_What is being asked_:
Transcribe only the part of the material below that begins at the line containing "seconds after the" and ends at the line containing "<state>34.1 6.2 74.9", with both kept and images left out.

[Stored data Boundary: Start]

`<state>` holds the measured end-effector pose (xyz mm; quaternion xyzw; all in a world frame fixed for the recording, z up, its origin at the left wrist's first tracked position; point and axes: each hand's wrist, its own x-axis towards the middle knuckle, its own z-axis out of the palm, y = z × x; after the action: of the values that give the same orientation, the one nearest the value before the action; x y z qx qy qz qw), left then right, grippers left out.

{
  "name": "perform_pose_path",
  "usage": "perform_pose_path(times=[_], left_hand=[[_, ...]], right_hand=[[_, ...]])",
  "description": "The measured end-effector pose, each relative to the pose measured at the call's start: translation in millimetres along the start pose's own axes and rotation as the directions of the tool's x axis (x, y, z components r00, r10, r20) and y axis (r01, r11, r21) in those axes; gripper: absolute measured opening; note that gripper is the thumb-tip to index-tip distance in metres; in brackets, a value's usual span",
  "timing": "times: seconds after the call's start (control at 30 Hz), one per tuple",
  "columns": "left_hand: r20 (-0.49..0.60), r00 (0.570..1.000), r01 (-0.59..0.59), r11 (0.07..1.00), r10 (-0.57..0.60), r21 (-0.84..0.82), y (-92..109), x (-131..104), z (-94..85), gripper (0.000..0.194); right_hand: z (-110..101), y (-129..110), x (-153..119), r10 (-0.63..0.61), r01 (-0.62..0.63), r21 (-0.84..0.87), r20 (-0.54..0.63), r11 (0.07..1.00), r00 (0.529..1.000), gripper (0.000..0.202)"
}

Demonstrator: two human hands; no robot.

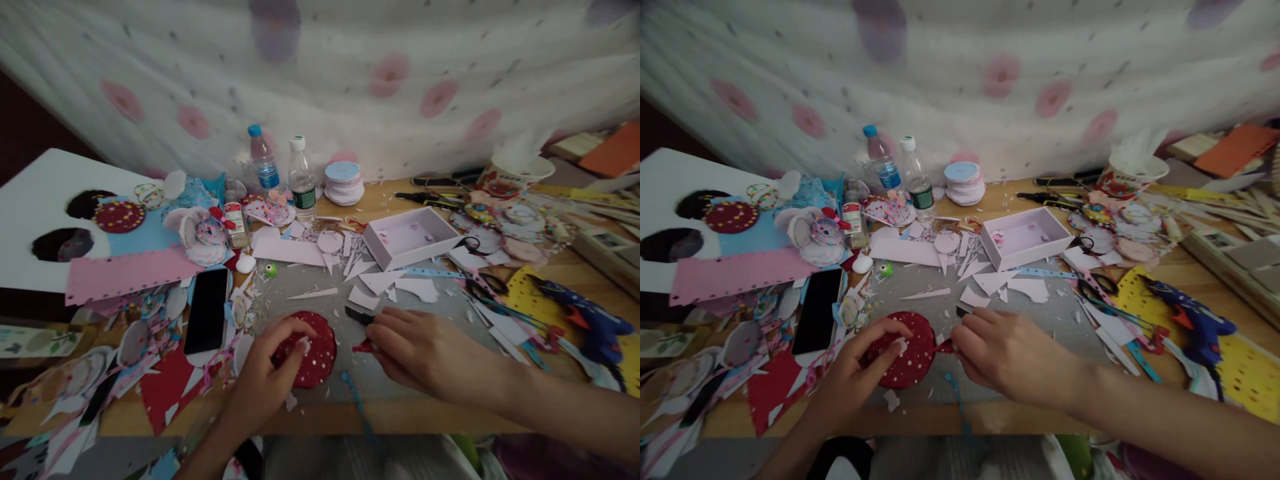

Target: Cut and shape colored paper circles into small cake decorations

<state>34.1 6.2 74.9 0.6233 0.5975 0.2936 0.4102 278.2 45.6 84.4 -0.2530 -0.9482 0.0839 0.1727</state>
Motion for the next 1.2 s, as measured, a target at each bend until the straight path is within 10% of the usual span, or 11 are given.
perform_pose_path(times=[0.4, 0.6, 0.87, 1.1, 1.2], left_hand=[[0.107, 0.976, -0.191, 0.981, 0.191, -0.009, 15.3, -1.5, 20.0, 0.006], [-0.044, 0.974, -0.213, 0.968, 0.221, 0.134, 5.6, 1.1, 22.5, 0.014], [-0.106, 0.945, -0.291, 0.945, 0.308, 0.149, 10.3, -13.1, 32.5, 0.016], [-0.107, 0.902, -0.4, 0.903, 0.418, 0.159, 12.1, -21.1, 34.4, 0.017], [-0.131, 0.869, -0.43, 0.859, 0.478, 0.278, 6.5, -23.6, 36.7, 0.018]], right_hand=[[14.1, -5.5, 16.5, -0.081, 0.089, -0.152, 0.063, 0.984, 0.995, 0.01], [14.1, -11.8, 16.1, 0.121, -0.102, 0.206, -0.081, 0.973, 0.989, 0.024], [40.8, -31.2, 10.4, 0.502, -0.278, 0.722, -0.11, 0.633, 0.858, 0.012], [36.5, -38.3, 14.1, 0.586, -0.282, 0.957, 0.19, 0.068, 0.787, 0.011], [35.1, -39.8, 14.7, 0.571, -0.311, 0.95, 0.258, -0.005, 0.779, 0.017]])
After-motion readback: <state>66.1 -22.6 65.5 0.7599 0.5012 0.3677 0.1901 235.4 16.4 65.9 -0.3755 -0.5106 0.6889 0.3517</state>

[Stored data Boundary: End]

_Answer to the problem_:
  "timing": "times: seconds after the call's start (control at 30 Hz), one per tuple",
  "columns": "left_hand: r20 (-0.49..0.60), r00 (0.570..1.000), r01 (-0.59..0.59), r11 (0.07..1.00), r10 (-0.57..0.60), r21 (-0.84..0.82), y (-92..109), x (-131..104), z (-94..85), gripper (0.000..0.194); right_hand: z (-110..101), y (-129..110), x (-153..119), r10 (-0.63..0.61), r01 (-0.62..0.63), r21 (-0.84..0.87), r20 (-0.54..0.63), r11 (0.07..1.00), r00 (0.529..1.000), gripper (0.000..0.202)"
}

Demonstrator: two human hands; no robot.


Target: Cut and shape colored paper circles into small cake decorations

<state>34.1 6.2 74.9 0.6233 0.5975 0.2936 0.4102 278.2 45.6 84.4 -0.2530 -0.9482 0.0839 0.1727</state>

This output requires nothing more.